Commencement address to Sidwell Friends School
June 9, 2023
Bryan Garman, one of the finest teachers I’ve ever had; faculty and staff of this school that molded me; parents and caregivers; visiting Canadian smoke; and you, bright, shining graduates:
The task of the high school commencement speaker is to give older-person life advice to people who hate older people giving them advice.
Hey, I get it. Your generation already gets so much bad advice.
Don’t spend $10 on avocado toast; invest in avocado toast futures! Don’t buy coffee on the way to work; inherit a coffee shop chain!
It’s like: “Here’s a broken world. May we offer you some life hacks?”
But let me say: Just because your parents have left you a broken world, doesn’t mean they don’t love you. It just means they love other stuff more. Like Range Rovers and lobbying.
Today is a special moment for any family, because right around now an invisible milestone is crossed: Every meal you have with your family from now on is optional. So if your elders are sentimental, hug them. They see the arc of life bending. They used to change your diapers. Soon, you’ll change theirs.

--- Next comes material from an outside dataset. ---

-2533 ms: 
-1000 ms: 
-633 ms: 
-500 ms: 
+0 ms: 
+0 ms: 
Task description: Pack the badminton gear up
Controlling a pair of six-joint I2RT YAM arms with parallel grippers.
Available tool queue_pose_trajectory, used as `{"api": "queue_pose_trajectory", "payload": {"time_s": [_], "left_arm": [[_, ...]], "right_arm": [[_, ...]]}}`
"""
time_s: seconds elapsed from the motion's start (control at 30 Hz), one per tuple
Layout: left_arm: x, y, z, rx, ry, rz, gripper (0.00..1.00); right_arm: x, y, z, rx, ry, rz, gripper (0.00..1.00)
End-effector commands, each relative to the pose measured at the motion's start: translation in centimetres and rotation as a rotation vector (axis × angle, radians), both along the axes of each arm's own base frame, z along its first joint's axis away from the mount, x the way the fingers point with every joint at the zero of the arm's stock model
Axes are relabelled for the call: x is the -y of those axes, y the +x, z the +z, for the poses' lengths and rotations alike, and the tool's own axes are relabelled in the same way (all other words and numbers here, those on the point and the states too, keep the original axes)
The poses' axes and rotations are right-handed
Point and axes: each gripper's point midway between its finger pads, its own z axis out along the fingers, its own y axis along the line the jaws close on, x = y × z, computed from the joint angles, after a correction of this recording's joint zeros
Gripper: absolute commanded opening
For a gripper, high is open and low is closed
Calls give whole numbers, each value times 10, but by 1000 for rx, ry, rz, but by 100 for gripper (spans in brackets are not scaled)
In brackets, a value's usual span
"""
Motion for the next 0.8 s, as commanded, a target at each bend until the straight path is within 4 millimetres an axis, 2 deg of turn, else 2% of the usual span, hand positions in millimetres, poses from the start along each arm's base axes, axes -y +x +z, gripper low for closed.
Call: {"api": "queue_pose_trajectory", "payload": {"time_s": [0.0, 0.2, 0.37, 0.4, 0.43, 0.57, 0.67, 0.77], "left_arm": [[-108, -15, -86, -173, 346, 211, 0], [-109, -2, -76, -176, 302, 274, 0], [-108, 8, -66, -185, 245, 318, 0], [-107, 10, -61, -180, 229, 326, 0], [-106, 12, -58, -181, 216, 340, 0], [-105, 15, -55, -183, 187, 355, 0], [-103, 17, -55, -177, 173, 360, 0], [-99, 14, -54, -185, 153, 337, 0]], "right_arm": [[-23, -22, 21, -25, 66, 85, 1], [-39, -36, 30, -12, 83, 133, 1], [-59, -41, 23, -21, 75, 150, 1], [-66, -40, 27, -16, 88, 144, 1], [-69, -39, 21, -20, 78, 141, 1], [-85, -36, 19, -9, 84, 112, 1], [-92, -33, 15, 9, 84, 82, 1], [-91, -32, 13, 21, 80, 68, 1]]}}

Today you make a new beginning. But the burden of your generation is that you make that beginning in a moment in history full of the fear of endings. You hear it all around you: liberal democracy is doomed, the American dream is dead, truth itself is in peril, the earth is toast.

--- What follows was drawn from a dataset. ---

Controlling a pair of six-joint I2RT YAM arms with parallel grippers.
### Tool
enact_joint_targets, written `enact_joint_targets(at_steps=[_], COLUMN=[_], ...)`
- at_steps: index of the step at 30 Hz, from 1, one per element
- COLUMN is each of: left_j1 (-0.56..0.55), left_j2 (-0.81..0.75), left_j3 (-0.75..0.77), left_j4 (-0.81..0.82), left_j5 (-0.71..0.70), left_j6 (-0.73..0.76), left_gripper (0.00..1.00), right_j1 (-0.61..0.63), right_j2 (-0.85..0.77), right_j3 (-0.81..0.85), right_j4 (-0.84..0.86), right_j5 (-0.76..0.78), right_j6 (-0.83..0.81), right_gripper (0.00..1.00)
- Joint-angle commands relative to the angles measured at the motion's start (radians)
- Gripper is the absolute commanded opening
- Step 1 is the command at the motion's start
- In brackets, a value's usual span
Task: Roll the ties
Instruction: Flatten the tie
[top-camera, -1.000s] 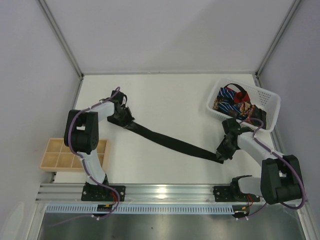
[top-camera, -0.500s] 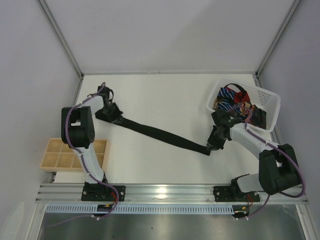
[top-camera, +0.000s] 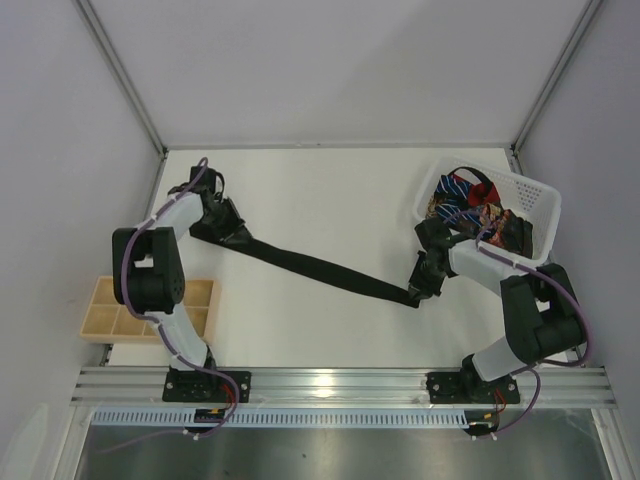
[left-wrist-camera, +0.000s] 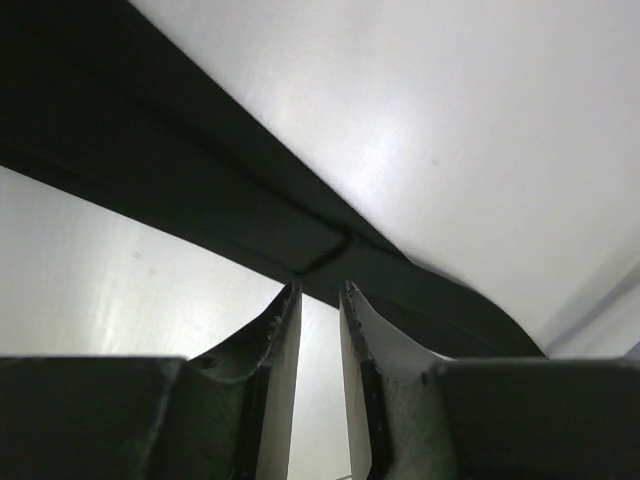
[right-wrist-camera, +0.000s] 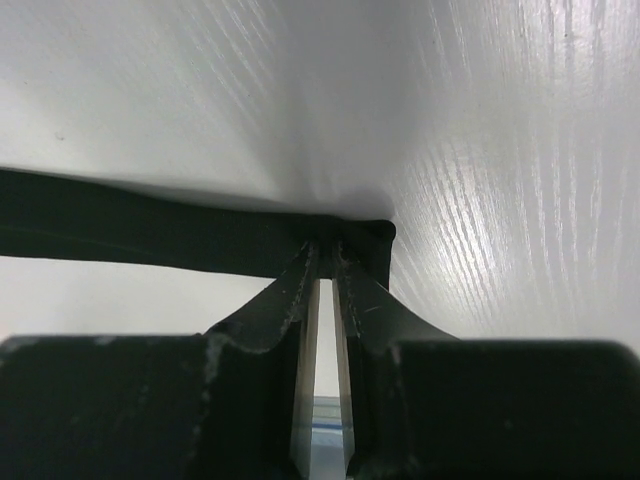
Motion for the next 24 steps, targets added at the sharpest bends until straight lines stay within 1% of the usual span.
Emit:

Happy Graduation!!! Your present is smoke.
When Bryan asked me to give this address, here was the question that came to me: When the world feels like it’s ending but you are only just getting started, how might you build a good life?
The first invitation I want to make to you — I’m offering invitations, not advice — is to rewrite the rules of the world.
The failure of previous generations to solve our gravest problems is your inheritance. But it includes a gift that comes to few generations in history: a chance to reject the dogmas of old and, in the words of James Baldwin, “begin again.”
As much as any generation in history, yours has earned the right to reimagine the world.
Take climate. Bad. Very bad. And yet it is the very direness of the situation that has given your generation newfound power.
If our institutions were working fine, the climate issue would have remained narrowly about climate — about tax credits and wind turbines. But because our institutions are not working fine, your generation has stepped up, sat in, grabbed the bullhorn, and changed the conversation.
Because of you, the climate discussion is no longer just about 1.5 degrees Celsius. It’s about redrafting our social contract, reckoning with capitalism, redressing racial injustice, and rebuilding the physical landscape of our societies in order to solve the climate crisis. And it’s about using the climate crisis to solve these things we should have solved a long time ago but lacked the guts.
Your generation understands what prior generations failed to: that the fight for an earth we can live on can’t just be about doom and sacrifice. That people aren’t really motivated to make stuff less bad. That we must invite people in to a thrilling, purpose-giving project to create better societies.
Or take gender. Once again, your inheritance is a hot mess. The patriarchy is in full-fledged revolt against a world trending toward equality. Millions have been radicalized to fear trans and nonbinary people as an existential threat.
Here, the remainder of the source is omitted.